Стоящие свыше. Часть III. Низведенные в абсолют - страница 32



Во дворе еще продолжался кавардак – в полной темноте разбирались с упавшей галереей, затыкали подушками окна с сорванными ставнями, кто-то громко ругался из-за разбитых стекол мозаики. Но Спаска слышала удивленный и одобрительный гул вокруг.

Быстро вспыхнули факелы, Спаска стояла посреди дворика – у нее кружилась голова, и она боялась сдвинуться с места. Отец сам подошел к ней, опустился на одно колено и покачал головой.

– Я знал… – выговорил он. – Я знал, что не ошибся.


Чернокнижник хотел накрыть стол в огромном и пустом зале, но отец настоял на ужине в маленькой теплой комнате, которую обычно занимал, бывая в замке. Спаске эта комната маленькой не показалась – в ней стояли две огромные кровати, два сундука, очаг с дымоходом в углу и длиннющий обеденный стол. При этом одна кровать стояла в алькове и отделялась от комнаты бархатным пологом. В комнату можно было войти прямо со двора, поднявшись по крутой лестнице, или из полутемного коридора, который вел в покои Чернокнижника.

А еще отец потребовал няню для Спаски, уверенный в том, что сама она слишком мала, чтобы раздеться и улечься спать. Няня Спаске не понравилась – ее звали баба Пава, и она сразу же начала ворчать на отца, – мол, девочке рано носить юбки, и чулочки недостаточно теплые, и спать ей нужно в отдельной комнате, чтобы не раздеваться на глазах у мужчин. Отец не возражал, только виновато кивал головой.

Сразу четверо слуг накрывали обеденный стол – Спаска даже представить себе не могла такого ужина, в деревне столько блюд на стол не ставили даже по праздникам.

Вскоре явился и Милуш – мрачный и снова чем-то недовольный – и водрузил на стол три пыльные бутылки вина (один из слуг тут же принялся их протирать).

– Сам выбирал. Едва ли не лучшее лиццкое вино.

– Надеешься, я забуду, что ты меня пускать не хотел? – усмехнулся отец.
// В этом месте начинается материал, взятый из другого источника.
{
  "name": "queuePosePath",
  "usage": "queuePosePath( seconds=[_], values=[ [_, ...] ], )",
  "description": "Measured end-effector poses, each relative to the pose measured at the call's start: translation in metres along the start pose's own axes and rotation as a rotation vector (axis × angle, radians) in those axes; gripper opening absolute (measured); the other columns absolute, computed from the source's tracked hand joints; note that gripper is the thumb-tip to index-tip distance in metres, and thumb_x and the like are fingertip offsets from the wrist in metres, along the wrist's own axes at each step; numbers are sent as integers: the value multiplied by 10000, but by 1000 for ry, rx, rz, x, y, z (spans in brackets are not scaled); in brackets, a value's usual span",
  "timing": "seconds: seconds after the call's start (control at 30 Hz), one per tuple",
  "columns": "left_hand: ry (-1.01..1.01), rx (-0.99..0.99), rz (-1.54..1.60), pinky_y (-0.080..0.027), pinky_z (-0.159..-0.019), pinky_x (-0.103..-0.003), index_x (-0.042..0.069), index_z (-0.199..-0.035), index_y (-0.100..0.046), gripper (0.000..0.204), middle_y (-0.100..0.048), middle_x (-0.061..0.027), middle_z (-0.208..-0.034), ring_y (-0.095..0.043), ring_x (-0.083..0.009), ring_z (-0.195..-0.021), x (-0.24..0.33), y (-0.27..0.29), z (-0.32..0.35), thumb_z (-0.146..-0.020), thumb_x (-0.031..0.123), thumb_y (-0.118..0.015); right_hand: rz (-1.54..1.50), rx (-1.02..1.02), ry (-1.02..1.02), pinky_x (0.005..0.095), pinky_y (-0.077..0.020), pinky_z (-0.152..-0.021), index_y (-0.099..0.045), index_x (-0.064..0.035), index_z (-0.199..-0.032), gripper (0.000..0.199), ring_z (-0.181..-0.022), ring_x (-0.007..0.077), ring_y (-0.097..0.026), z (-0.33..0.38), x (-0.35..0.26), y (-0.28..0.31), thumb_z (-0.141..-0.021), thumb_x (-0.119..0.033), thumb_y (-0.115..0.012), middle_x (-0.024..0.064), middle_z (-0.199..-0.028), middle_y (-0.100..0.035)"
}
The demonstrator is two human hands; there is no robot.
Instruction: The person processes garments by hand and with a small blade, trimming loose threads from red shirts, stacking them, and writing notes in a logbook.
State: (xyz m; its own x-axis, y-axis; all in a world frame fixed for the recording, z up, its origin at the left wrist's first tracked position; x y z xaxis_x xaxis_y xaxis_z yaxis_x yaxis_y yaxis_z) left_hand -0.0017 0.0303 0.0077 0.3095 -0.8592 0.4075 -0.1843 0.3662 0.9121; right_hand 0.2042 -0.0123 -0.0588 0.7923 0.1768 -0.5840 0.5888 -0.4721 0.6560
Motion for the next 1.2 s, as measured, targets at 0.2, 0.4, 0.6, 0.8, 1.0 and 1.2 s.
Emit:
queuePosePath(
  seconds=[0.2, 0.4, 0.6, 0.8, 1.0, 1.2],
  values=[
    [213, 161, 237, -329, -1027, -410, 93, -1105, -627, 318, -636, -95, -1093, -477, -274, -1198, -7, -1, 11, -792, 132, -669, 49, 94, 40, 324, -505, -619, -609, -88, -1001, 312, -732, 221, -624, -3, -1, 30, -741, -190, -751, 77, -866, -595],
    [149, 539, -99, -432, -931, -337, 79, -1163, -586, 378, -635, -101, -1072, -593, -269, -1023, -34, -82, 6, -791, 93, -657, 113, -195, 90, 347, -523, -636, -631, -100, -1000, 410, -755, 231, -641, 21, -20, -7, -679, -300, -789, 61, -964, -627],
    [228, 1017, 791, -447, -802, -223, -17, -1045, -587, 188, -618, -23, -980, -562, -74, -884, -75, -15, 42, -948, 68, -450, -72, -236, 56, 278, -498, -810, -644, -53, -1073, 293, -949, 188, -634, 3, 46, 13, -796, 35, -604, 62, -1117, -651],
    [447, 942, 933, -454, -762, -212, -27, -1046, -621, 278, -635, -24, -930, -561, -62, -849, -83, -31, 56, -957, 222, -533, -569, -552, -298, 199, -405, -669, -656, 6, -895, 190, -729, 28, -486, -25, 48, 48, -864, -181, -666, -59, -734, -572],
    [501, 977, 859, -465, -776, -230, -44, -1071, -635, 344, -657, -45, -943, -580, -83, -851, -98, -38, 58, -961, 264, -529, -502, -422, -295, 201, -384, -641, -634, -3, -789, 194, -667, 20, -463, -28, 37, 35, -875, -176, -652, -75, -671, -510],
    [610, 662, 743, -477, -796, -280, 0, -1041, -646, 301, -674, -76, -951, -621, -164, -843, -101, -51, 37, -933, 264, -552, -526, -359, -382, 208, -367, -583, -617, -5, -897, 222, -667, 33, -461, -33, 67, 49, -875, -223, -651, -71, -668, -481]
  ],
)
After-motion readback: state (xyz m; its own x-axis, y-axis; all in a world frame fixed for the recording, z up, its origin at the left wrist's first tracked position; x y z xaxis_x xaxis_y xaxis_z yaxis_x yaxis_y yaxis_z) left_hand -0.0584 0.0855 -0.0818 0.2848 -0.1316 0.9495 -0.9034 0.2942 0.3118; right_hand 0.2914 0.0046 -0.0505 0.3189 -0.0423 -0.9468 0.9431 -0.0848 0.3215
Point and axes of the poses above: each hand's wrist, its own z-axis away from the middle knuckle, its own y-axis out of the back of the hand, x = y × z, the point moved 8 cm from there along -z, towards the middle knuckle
– Пустил же. Садись. Ужинать давно пора. Тут не до пиров нам, конечно, но бьем скотину почем зря – кормить нечем, – сказал Милуш, наливая вина отцу (слуг он выгнал прочь). – Не знаю, как до весны дотянем. Кругом разбойники брошенные дома обирают, перепьются и сено жгут, дома – на потеху.

– А я много раз говорил, почему в Верхнем мире нет оспы, – проворчал отец.

– Ну и говорил… – ответил Милуш. – А я не верю.

– А вот храмовники верят. И ты мог бы давно испробовать это на себе.

– Змай, у меня не девять жизней, как у некоторых, а единственной я рисковать не намерен. Неужели все мнихи такие смельчаки?

Он подозрительно косился на бабу Паву, словно та мешала ему вести разговор. Впрочем, та, накормив Спаску, немедленно повела ее мыться и спать. Спаска никогда так не мылась – не в бочке, а встав ногами в корыто. Баба Пава поливала ее горячей чистой водой из красивого серебряного ковша. Наверное, так жили настоящие царевны…

Баба Пава ушла только тогда, когда Спаска притворилась спящей.

– Милуш, ну ты же видел это! Сам видел! – сказал отец, когда дверь за бабой Павой закрылась.

– Видел. И что?

– Она на самом деле станет приёмником Вечного Бродяги.

– Змай, Вечный Бродяга – это сказка, а ты – прожектер.

– Это уже не сказка. Я знаю, что говорю.

– Лучше бы ты занимался делом. Хотя сами по себе способности девочки интересны. Ты не знаешь, у нее что, уже была первая луна?

– С ума сошел? Какая луна? Ей шесть лет! – возмутился отец.

– Ну, мало ли… Иногда так бывает. У девочек все так сложно… Я думаю, ее надо забирать из деревни насовсем, Ягута не сможет в полной мере развить ее способности.